By Corpwrite Strategy's Jeremy Plint
Is there a single business that’s not going through significant change? I don’t know of one. In fact, Change seems to be the only constant there is in business. However, change isn’t about businesses, it’s about the people in those businesses. The best business strategy in the world will die on the vine if it doesn’t address individuals and their reality. No matter how well managed or how positive the change is perceived, you’ll rarely please everyone. Inevitably, some will react by simply disengaging while others may actively undermine the initiative because they can’t move from their entrenched positions. So how should we best manage people in these situations?
The rule of thirds
I'm a believer in the 'rule of thirds' which says a third of people will get on board from the start, a third need to be convinced and a third will hold out altogether. We see it all the time when we address business groups. Firstly, you see the guys who are engaged: already on the bus waiting to go, eyes bright with positive energy. Then there’s the fence-sitters, waiting to hear ‘what’s in it for them’. And finally the hold-outs who confront you as if you’re about to sell their first-born into slavery. So which group do you focus on?
Embrace the fans
The temptation is to focus on the first group; the fans, who hang on your every word. They will read your notification emails and come to your change meetings. They have a very important role to play, especially in the early stages when you’re building forward momentum.
Empathise with the ‘hold-outs’
If you enjoy a challenge, what about the ‘hold-outs’? Sway them and you might even build majority support. I recently spoke with a senior leader whose business needs to change in order to build ongoing success. He was intending to target this group as a means of ‘refreshing the organisation’. Whilst this may be warranted, it can build resentment. In fact, you can easily sway the fence-sitters that alternative views and healthy debate are not welcomed here.
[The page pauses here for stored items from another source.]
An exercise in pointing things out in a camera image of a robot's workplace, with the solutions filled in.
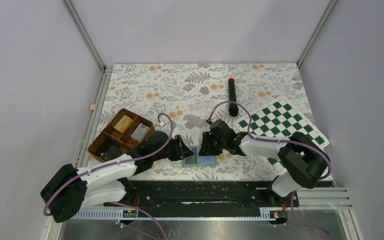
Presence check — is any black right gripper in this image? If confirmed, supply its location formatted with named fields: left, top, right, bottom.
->
left=198, top=131, right=227, bottom=156

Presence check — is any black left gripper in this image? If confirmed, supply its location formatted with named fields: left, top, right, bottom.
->
left=152, top=134, right=194, bottom=161

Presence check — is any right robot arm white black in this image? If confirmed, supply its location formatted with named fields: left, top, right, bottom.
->
left=198, top=119, right=331, bottom=206

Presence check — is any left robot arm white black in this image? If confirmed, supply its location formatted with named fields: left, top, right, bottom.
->
left=40, top=131, right=194, bottom=223

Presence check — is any white card in basket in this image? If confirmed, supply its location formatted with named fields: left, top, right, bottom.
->
left=130, top=123, right=150, bottom=142

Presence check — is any black microphone orange tip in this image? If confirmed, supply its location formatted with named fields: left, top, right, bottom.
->
left=228, top=77, right=239, bottom=117

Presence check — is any floral patterned table mat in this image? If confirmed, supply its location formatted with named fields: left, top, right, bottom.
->
left=85, top=62, right=333, bottom=182

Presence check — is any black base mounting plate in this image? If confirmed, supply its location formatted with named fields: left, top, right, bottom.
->
left=119, top=180, right=300, bottom=214

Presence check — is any yellow block in basket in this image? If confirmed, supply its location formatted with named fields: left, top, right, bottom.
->
left=113, top=115, right=134, bottom=133

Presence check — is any green white chessboard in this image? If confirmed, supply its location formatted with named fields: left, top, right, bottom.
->
left=231, top=96, right=330, bottom=180

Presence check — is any brown wicker basket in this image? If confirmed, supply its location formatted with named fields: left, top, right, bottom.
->
left=87, top=108, right=156, bottom=163

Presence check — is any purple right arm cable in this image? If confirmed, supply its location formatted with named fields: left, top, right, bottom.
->
left=206, top=100, right=333, bottom=181

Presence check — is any aluminium cable duct rail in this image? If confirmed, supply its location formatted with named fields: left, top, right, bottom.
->
left=72, top=207, right=278, bottom=221

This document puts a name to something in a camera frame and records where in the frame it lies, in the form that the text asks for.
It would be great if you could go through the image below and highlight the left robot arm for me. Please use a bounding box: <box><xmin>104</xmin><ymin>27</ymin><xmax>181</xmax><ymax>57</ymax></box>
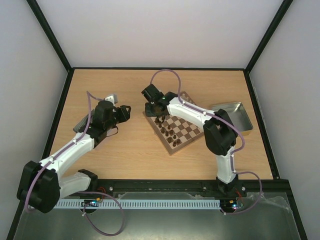
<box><xmin>16</xmin><ymin>100</ymin><xmax>131</xmax><ymax>213</ymax></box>

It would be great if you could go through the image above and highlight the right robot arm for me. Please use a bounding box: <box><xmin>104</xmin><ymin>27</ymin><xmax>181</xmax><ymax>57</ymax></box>
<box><xmin>141</xmin><ymin>84</ymin><xmax>239</xmax><ymax>196</ymax></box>

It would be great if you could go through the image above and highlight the wooden chess board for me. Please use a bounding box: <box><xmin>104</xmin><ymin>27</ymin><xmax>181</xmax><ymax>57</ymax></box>
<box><xmin>142</xmin><ymin>91</ymin><xmax>212</xmax><ymax>156</ymax></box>

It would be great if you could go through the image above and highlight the silver tin lid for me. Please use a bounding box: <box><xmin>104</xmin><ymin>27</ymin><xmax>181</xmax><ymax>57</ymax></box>
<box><xmin>73</xmin><ymin>110</ymin><xmax>94</xmax><ymax>133</ymax></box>

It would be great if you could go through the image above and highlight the gold tin box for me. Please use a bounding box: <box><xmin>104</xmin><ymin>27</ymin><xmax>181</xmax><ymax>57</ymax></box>
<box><xmin>211</xmin><ymin>102</ymin><xmax>254</xmax><ymax>136</ymax></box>

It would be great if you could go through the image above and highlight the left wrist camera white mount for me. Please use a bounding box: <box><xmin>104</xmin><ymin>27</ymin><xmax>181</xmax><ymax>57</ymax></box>
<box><xmin>104</xmin><ymin>93</ymin><xmax>118</xmax><ymax>105</ymax></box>

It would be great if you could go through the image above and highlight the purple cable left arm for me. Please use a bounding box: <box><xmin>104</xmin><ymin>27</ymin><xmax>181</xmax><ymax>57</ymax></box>
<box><xmin>24</xmin><ymin>91</ymin><xmax>125</xmax><ymax>237</ymax></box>

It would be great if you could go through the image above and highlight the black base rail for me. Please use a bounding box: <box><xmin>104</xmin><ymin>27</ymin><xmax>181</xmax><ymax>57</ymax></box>
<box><xmin>94</xmin><ymin>178</ymin><xmax>226</xmax><ymax>198</ymax></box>

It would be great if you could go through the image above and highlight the light blue cable duct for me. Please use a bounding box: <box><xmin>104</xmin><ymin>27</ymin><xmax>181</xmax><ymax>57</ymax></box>
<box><xmin>54</xmin><ymin>199</ymin><xmax>221</xmax><ymax>210</ymax></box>

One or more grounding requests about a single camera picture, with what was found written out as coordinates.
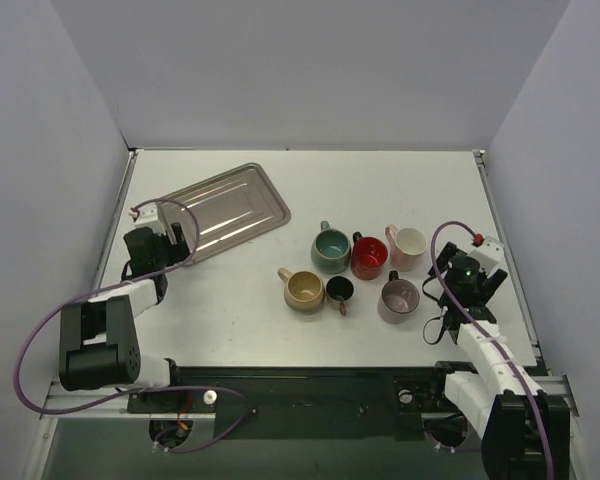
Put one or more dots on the lilac purple mug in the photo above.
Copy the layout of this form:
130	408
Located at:
399	298

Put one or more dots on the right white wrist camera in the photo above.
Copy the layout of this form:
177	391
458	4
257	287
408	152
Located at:
488	252

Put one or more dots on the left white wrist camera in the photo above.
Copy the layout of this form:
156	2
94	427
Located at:
148	216

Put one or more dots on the small brown black cup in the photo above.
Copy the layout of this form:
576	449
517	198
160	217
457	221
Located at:
339	291

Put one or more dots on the teal green glazed mug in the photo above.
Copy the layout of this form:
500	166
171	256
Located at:
331	250

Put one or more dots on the aluminium frame rail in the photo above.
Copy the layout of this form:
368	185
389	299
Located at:
59	399

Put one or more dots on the beige round mug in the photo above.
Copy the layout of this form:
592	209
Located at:
304	291

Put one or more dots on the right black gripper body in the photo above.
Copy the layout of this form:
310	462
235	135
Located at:
495	279

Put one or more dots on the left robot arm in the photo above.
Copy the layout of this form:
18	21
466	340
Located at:
98	340

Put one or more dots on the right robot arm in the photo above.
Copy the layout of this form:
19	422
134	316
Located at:
523	430

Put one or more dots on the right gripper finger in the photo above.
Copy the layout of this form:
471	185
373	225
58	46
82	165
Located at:
442	260
491	284

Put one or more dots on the pink mug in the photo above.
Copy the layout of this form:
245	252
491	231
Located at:
406	246

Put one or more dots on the red mug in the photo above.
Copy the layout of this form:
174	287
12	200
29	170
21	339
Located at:
369	255

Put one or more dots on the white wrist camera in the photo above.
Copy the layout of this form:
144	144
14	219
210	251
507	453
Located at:
488	252
148	216

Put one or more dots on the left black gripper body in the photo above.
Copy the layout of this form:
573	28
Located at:
166	243

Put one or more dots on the metal serving tray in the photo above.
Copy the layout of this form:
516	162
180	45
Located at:
225	210

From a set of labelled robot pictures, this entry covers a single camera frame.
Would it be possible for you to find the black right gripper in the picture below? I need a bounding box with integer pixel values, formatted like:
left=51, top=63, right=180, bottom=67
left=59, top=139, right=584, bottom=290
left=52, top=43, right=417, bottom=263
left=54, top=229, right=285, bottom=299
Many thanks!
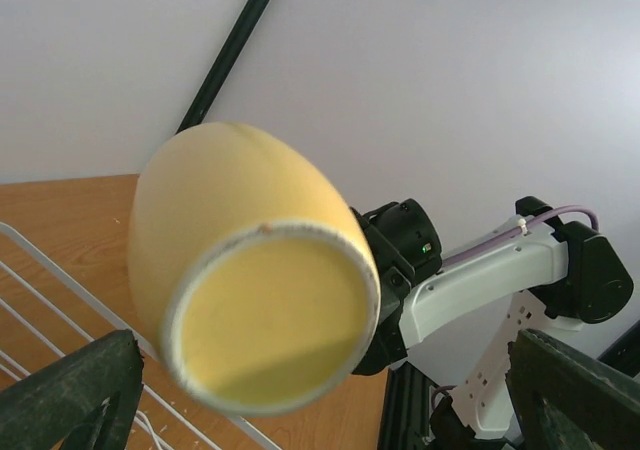
left=353, top=208, right=415, bottom=375

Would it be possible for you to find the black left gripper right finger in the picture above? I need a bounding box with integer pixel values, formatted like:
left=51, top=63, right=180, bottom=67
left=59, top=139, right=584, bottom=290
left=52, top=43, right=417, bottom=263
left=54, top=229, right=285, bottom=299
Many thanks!
left=506, top=329, right=639, bottom=449

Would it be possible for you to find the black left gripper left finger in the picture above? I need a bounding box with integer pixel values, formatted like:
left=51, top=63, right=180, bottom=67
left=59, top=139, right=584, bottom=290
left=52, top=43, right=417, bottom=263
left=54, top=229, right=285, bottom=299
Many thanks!
left=1, top=330, right=144, bottom=449

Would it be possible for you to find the white wire dish rack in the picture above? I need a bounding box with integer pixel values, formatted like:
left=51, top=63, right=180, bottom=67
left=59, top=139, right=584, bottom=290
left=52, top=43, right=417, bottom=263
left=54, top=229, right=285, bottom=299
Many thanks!
left=1, top=223, right=279, bottom=449

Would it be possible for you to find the yellow ceramic mug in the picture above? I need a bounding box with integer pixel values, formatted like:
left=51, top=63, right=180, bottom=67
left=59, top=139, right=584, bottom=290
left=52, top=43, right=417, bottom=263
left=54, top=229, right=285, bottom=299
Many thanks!
left=127, top=123, right=381, bottom=416

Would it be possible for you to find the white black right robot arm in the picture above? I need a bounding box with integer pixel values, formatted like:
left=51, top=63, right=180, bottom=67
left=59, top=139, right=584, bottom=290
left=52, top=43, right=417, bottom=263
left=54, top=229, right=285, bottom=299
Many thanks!
left=356, top=196, right=634, bottom=449

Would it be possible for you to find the black aluminium frame rail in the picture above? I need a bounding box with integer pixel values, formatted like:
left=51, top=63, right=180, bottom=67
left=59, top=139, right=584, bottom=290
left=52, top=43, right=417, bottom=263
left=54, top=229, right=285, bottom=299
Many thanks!
left=378, top=326, right=639, bottom=449

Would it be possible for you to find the black right corner post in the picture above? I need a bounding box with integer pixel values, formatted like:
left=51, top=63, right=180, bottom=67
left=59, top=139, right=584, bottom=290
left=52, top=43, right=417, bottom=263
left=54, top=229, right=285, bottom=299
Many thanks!
left=175, top=0, right=271, bottom=134

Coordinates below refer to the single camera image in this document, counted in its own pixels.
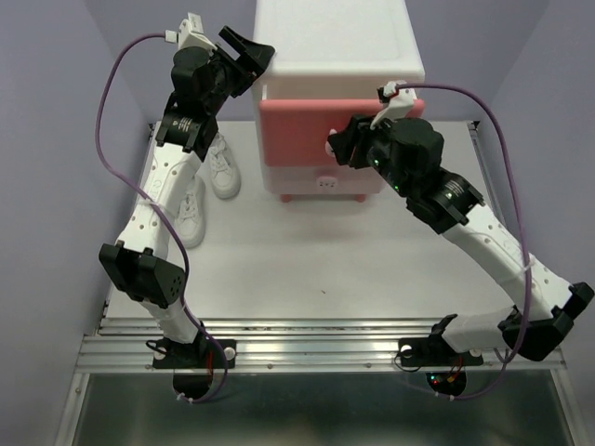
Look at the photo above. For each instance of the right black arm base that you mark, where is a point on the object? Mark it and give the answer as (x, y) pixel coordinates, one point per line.
(429, 352)

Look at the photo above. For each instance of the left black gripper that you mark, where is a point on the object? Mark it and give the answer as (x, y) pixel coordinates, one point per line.
(254, 64)

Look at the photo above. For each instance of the white sneaker front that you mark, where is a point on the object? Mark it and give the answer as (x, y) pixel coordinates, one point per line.
(190, 222)

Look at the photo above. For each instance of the light pink drawer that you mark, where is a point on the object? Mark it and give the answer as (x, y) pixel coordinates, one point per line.
(301, 180)

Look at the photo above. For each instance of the white sneaker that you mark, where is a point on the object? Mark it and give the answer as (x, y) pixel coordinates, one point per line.
(190, 222)
(224, 172)

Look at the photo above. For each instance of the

So who are these hold-outs? Firstly, let’s not label them as villains. They’re often passionate and committed; after all it’s not always easy to hold a minority position. They generally have deep-seated, entrenched views on most things. In fact, it’s this ‘black & white’ view that paints them into a corner, making it difficult to concede another point of view without losing face. They can be painful; they have no filter so they tell it ‘like it is’. And they’re often the conscience of the business, so every organisation needs a few of them.
Focus on the ‘fence-sitters’
You need to address all three groups but my advice is to focus more on the middle group; the fence sitters. Why? Think about the recent presidential election: It wasn’t the diehard fans who sent Trump to the White House; it was the middle-of-the-road, fence-sitters who wanted to send a message. Change is a game of momentum and according to Business Performance Pty Ltd, “Overcoming the natural inertia in organizations requires the constant application of the forces for change.” They believe Newton’s law can be directly applied and they’ve created the ‘three laws of change management’ to help initiate and manage change. If you can find what it will take to convince the fence-sitters to get on board, you can maintain momentum. It will take less effort to overcome their ‘change-inertia’ than the hold-outs.
Groom your evangelists
Every project needs evangelists; people that are willing to put their name to the project. It’s invariably better to recruit evangelists from the fence-sitters. They’re believable, more influential and they can explain why they chose to convert to the faith. If you do a good job here, you’re well on the way to a majority and a successful project.
Find the balance
Individuals need the opportunity to provide input and know their views have been acknowledged. You need to find the balance between creating a democracy where everything is negotiable, and a dictatorship where they have no say at all. Inevitably there will be those that can’t make the journey. Don’t just leave them to mooch around and spread negativity. Help them to the point where their decision is clear but don’t make it personal.
Communicate, communicate and then communicate
Above keep communicating with the business, both formally and informally so they see the commitment and momentum building. Address issues early and clear up misinformation as soon as it comes up. Change is not the problem; it's how it's managed that causes most of the problems. Identifying and managing these three groups, will go a long way to making your change successful.
Luke Maddison and Jeremy Plint founded Corpwrite Strategy after many years in marketing roles with brands such as Canon, CCH, Ricoh and Garuda Indonesia.